> [YOUR TASK] All of the data must be printed exactly; please include every line.

> [DATA PROVIDED]
--------
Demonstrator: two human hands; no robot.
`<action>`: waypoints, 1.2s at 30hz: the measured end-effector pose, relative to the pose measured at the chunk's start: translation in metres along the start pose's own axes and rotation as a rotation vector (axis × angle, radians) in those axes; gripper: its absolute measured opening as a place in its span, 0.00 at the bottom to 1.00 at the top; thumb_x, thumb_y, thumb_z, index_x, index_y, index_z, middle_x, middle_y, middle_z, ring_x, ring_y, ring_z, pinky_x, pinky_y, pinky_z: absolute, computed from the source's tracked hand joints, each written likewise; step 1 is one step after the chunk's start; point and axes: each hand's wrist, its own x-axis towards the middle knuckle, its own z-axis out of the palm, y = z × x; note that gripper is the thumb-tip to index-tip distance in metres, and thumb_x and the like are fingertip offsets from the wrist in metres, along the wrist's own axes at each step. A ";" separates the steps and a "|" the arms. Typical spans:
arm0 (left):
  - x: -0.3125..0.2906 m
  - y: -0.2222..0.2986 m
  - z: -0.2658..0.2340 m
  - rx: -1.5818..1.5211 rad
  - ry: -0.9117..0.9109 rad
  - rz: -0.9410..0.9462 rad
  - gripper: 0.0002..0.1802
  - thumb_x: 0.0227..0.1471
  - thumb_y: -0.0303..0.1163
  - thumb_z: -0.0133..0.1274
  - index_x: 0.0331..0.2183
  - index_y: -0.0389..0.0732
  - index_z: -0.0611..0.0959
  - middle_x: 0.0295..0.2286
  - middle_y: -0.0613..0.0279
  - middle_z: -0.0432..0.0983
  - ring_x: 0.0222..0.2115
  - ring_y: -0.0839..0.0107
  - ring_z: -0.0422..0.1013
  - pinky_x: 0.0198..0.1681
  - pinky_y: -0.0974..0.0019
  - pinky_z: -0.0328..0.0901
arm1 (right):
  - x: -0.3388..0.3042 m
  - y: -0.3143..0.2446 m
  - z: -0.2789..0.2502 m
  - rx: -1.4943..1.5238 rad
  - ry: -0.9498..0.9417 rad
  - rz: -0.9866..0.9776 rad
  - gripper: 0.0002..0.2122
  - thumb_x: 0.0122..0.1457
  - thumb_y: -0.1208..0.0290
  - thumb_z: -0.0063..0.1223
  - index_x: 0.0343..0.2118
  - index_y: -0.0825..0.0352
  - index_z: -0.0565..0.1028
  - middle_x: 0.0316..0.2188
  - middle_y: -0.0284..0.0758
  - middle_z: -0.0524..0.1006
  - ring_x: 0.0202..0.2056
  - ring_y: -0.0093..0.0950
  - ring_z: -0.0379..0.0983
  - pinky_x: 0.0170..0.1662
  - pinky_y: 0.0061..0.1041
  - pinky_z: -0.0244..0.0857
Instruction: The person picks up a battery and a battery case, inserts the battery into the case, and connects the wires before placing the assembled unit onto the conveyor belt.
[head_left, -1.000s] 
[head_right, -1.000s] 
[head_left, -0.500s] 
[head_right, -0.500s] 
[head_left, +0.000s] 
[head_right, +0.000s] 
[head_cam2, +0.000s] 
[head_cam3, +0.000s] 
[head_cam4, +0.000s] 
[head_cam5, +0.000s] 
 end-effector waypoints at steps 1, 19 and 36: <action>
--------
> [ANSWER TO THE PROBLEM]
Demonstrator: two human hands; no robot.
`<action>`: waypoints, 1.2s at 30hz: the measured end-effector pose, relative to the pose measured at the chunk's start: translation in metres along the start pose's own axes and rotation as a rotation vector (axis × angle, radians) in those axes; gripper: its absolute measured opening as a place in its span, 0.00 at the bottom to 1.00 at the top; thumb_x, thumb_y, thumb_z, index_x, index_y, index_z, middle_x, middle_y, middle_z, ring_x, ring_y, ring_z, pinky_x, pinky_y, pinky_z: absolute, computed from the source's tracked hand joints, each written likewise; step 1 is one step after the chunk's start; point and axes: each hand's wrist, its own x-axis towards the middle knuckle, its own z-axis out of the palm, y = z × x; note that gripper is the thumb-tip to index-tip distance in metres, and thumb_x and the like are fingertip offsets from the wrist in metres, along the wrist's own axes at each step. A ";" separates the steps and a "|" the arms. Typical spans:
arm0 (left):
  - x: -0.3125..0.2906 m
  - y: -0.2222..0.2986 m
  - z: -0.2658..0.2340 m
  - rx: -1.5818..1.5211 rad
  - ry: -0.9117..0.9109 rad
  - rz: -0.9410..0.9462 rad
  - gripper: 0.0002..0.1802
  - thumb_x: 0.0227..0.1471
  - thumb_y: -0.0303..0.1163
  - thumb_z: -0.0133..0.1274
  - index_x: 0.0331..0.2183
  - index_y: -0.0389..0.0732
  - index_z: -0.0611..0.0959
  - middle_x: 0.0295..0.2286
  - middle_y: -0.0613..0.0279
  - middle_z: -0.0432..0.0983
  - ring_x: 0.0222..0.2115
  - ring_y: -0.0839..0.0107
  - ring_z: -0.0422..0.1013
  - pinky_x: 0.0198..0.1681
  - pinky_y: -0.0974..0.0019
  - pinky_z: -0.0328..0.0901
arm1 (right):
  - x: -0.3388..0.3042 m
  - y: -0.3143..0.2446 m
  - z: -0.2789..0.2502 m
  - rx: -1.4943..1.5238 rad
  - ry: -0.9498..0.9417 rad
  - rz: -0.9866..0.9776 rad
  - gripper: 0.0002..0.2122
  - thumb_x: 0.0122..0.1457
  - thumb_y: -0.1208..0.0290
  - thumb_z: -0.0063..0.1223
  - index_x: 0.0343..0.2118
  - index_y: -0.0825..0.0352
  - index_z: -0.0565..0.1028
  - middle_x: 0.0316..0.2188
  - middle_y: -0.0284..0.0758
  - middle_z: -0.0524..0.1006
  - ring_x: 0.0202..0.2056
  - ring_y: -0.0093..0.0950
  - ring_z: -0.0379..0.0983
  - pinky_x: 0.0170..0.1662
  - pinky_y: 0.0061..0.1041
  - pinky_z: -0.0244..0.0857
Instruction: The person picks up a battery and a battery case, inserts the battery into the case, and connects the wires before placing the assembled unit onto the conveyor belt.
[head_left, -1.000s] 
[head_right, -1.000s] 
[head_left, -0.500s] 
[head_right, -0.500s] 
[head_left, +0.000s] 
[head_right, +0.000s] 
[head_cam2, +0.000s] 
[head_cam3, +0.000s] 
[head_cam4, +0.000s] 
[head_cam5, +0.000s] 
 end-effector waypoints at steps 1, 19 and 36: <action>

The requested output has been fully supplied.